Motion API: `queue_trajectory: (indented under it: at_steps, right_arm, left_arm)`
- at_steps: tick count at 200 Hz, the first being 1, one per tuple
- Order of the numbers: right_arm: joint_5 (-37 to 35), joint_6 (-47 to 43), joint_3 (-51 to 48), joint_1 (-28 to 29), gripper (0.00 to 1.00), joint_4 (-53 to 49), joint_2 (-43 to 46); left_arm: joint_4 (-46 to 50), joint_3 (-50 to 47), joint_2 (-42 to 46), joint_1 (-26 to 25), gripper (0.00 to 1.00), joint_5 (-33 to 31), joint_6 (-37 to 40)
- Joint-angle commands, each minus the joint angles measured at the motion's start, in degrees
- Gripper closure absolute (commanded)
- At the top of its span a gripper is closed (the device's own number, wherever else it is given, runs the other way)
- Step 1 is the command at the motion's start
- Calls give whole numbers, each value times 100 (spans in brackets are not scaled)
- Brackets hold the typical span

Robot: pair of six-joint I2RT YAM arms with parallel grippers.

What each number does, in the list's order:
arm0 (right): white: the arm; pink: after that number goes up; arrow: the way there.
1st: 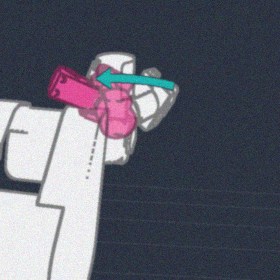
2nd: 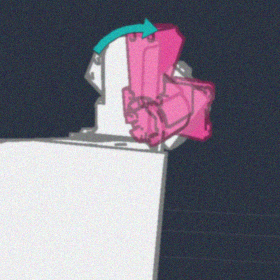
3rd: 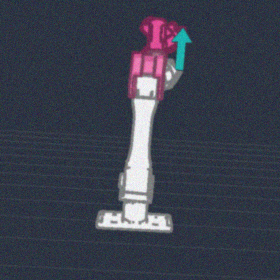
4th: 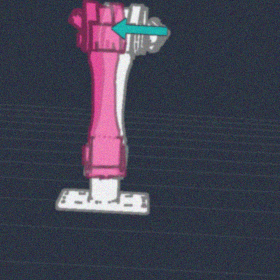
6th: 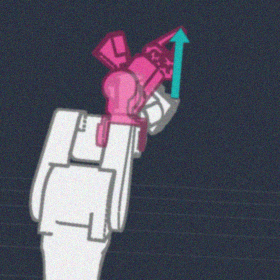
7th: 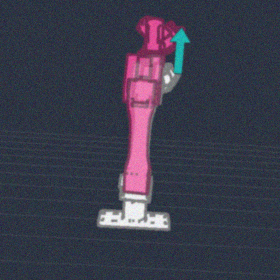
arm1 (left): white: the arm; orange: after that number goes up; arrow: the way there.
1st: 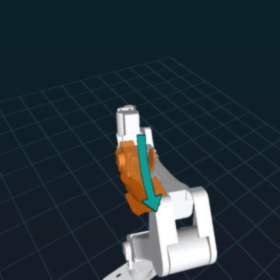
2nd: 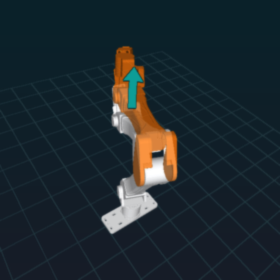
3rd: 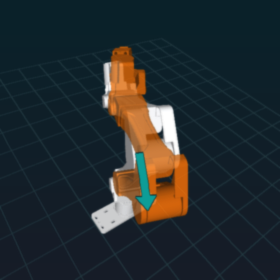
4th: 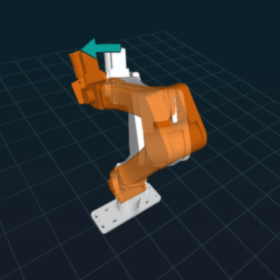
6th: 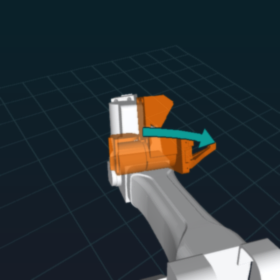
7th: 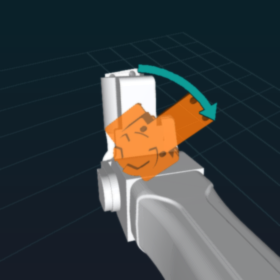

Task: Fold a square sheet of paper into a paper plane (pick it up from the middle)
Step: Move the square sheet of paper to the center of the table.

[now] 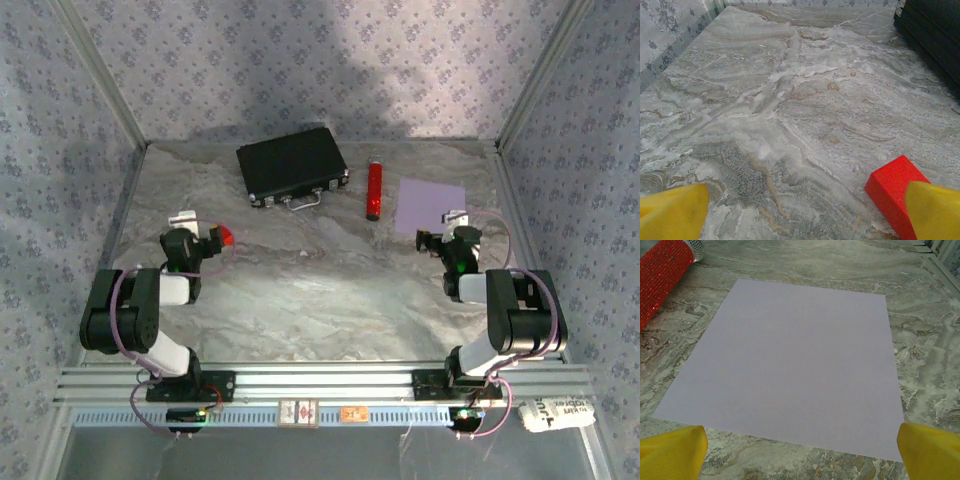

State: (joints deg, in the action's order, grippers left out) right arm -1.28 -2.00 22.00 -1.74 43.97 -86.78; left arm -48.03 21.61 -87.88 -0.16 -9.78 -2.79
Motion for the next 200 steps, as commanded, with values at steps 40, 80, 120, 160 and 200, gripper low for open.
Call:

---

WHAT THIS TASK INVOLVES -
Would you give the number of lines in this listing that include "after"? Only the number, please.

TASK OUTPUT -
2